Nella notte tra il 6 e il 7 maggio 2026, Parlamento europeo e Consiglio dell’Unione europea hanno raggiunto un accordo provvisorio sulla proposta di modifica dell’AI Act, nell’ambito del pacchetto legislativo Digital Omnibus proposto dalla Commissione nel novembre 2025. L’accordo, che dovrà essere formalmente adottato entro il 2 agosto 2026, non riscrive l’impianto del Regolamento, ma lo calibra spostando scadenze, riducendo sovrapposizioni normative, aggiungendo un divieto nuovo e rafforzando la governance centralizzata.
Le nuove scadenze per i sistemi ad alto rischio
Il punto più atteso riguarda il calendario. Le nuove date di applicazione degli obblighi per i sistemi ad alto rischio sono il 2 dicembre 2027 per i sistemi autonomi (inclusi biometria, infrastrutture critiche, istruzione, occupazione e forze dell’ordine) e il 2 agosto 2028 per i sistemi integrati come componenti di sicurezza in prodotti soggetti a normativa settoriale.

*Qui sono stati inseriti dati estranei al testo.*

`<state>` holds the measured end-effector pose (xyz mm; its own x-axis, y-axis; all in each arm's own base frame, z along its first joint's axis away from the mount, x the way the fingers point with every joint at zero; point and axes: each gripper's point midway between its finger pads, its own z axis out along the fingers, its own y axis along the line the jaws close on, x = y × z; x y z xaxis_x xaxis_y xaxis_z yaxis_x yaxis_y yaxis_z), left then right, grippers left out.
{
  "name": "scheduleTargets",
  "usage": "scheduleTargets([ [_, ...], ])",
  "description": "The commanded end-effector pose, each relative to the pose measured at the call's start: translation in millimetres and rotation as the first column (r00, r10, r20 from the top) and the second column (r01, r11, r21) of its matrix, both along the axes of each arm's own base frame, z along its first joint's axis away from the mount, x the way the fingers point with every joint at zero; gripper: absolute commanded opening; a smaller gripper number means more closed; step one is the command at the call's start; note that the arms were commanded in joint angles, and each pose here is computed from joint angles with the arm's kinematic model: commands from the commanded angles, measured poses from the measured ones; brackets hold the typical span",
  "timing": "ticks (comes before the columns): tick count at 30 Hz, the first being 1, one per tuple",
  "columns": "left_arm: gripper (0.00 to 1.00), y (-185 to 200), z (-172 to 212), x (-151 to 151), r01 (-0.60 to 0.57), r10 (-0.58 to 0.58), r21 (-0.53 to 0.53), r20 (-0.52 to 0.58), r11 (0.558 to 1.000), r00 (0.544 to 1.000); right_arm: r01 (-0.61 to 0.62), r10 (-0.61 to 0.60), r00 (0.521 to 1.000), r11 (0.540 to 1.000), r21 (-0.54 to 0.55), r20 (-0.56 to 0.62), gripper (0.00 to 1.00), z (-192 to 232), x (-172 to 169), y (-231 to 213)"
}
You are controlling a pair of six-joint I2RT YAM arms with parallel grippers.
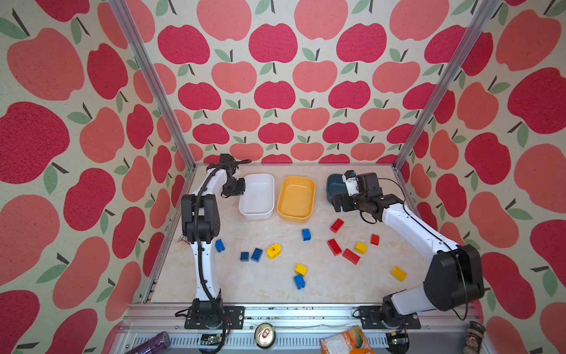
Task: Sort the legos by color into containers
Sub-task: 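Grip the white container rim with the left gripper and drag it toward the yellow container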
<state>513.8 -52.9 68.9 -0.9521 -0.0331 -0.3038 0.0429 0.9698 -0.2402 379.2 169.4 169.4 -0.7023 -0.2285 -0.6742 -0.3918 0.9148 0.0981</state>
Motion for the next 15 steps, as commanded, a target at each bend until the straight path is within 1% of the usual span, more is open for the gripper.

Un rinvio di circa un anno, motivato dalla necessità di attendere standard tecnici e linee guida prima che gli obblighi più complessi entrino in vigore. Gli obblighi di AI literacy (in vigore dal febbraio 2025) e quelli sui modelli GPAI restano invariati.
Il watermarking e il divieto dei sistemi nudifier
L’accordo riduce da sei a tre mesi il periodo per implementare soluzioni di trasparenza sui contenuti generati artificialmente, con scadenza al 2 dicembre 2026. Non è una proroga: è un riallineamento del calendario agli strumenti effettivamente disponibili, per evitare un vuoto applicativo in attesa degli standard europei.
Sul fronte dei nuovi divieti, l’accordo introduce il bando esplicito dei sistemi di AI progettati per generare contenuti sessuali e intimi non consensuali o materiale pedopornografico (immagini, video e audio sintetici). Il divieto si applica sia a chi sviluppa sia a chi distribuisce questi sistemi nel mercato europeo. Scadenza di adeguamento: 2 dicembre 2026.
Le semplificazioni per le imprese
L’accordo chiarisce l’interazione tra l’AI Act e le normative settoriali. Regolamento Macchine, dispositivi medici, giocattoli eliminando la doppia conformità che aveva generato le maggiori preoccupazioni dell’industria. Viene ristretta la definizione di “componente di sicurezza”: i sistemi puramente assistivi non ricadono automaticamente nel regime ad alto rischio. Le esenzioni per le PMI vengono estese alle small mid-cap. Viene introdotta la possibilità di trattare dati personali per correggere bias, purché strettamente necessario e con garanzie adeguate.
Cosa devono fare adesso le imprese
Il primo passo è aggiornare la mappatura dei propri sistemi alla luce delle nuove scadenze. Chi aveva pianificato la conformità entro il 2 agosto 2026 per i sistemi ad alto rischio deve ricalcolare: la data è ora il 2 dicembre 2027 per i sistemi autonomi e il 2 agosto 2028 per quelli integrati in prodotti soggetti a normativa settoriale. Non è un’autorizzazione a rallentare, ma è un’indicazione su dove concentrare le risorse nell’immediato.
Il secondo passo riguarda chi opera in settori già coperti da normativa settoriale specifica. L’accordo chiarisce che non si applica la doppia conformità: è sufficiente rispettare le regole settoriali esistenti. Va verificato caso per caso se il proprio sistema rientra in questo perimetro, perché la valutazione non è automatica.
Il terzo passo è obbligatorio per chi sviluppa o distribuisce sistemi generativi. Il divieto sui sistemi nudifier è immediato nella sua portata normativa: riguarda chiunque offra un sistema generativo utilizzabile per produrre quel tipo di contenuti senza adeguate misure di sicurezza. La responsabilità è del fornitore, non dell’utente finale.
Il quarto passo riguarda il watermarking: il 2 dicembre 2026 è la scadenza per implementare strumenti di rilevazione e tracciamento dei contenuti generati artificialmente. Chi non ha ancora avviato la valutazione tecnica deve farlo adesso: tre mesi sono un margine operativo stretto per chi parte da zero.
Il Digital Omnibus non ha reso l’AI Act meno esigente. Ha reso le scadenze più realistiche e le regole più leggibili. La conformità resta un obbligo con date precise e conseguenze definite.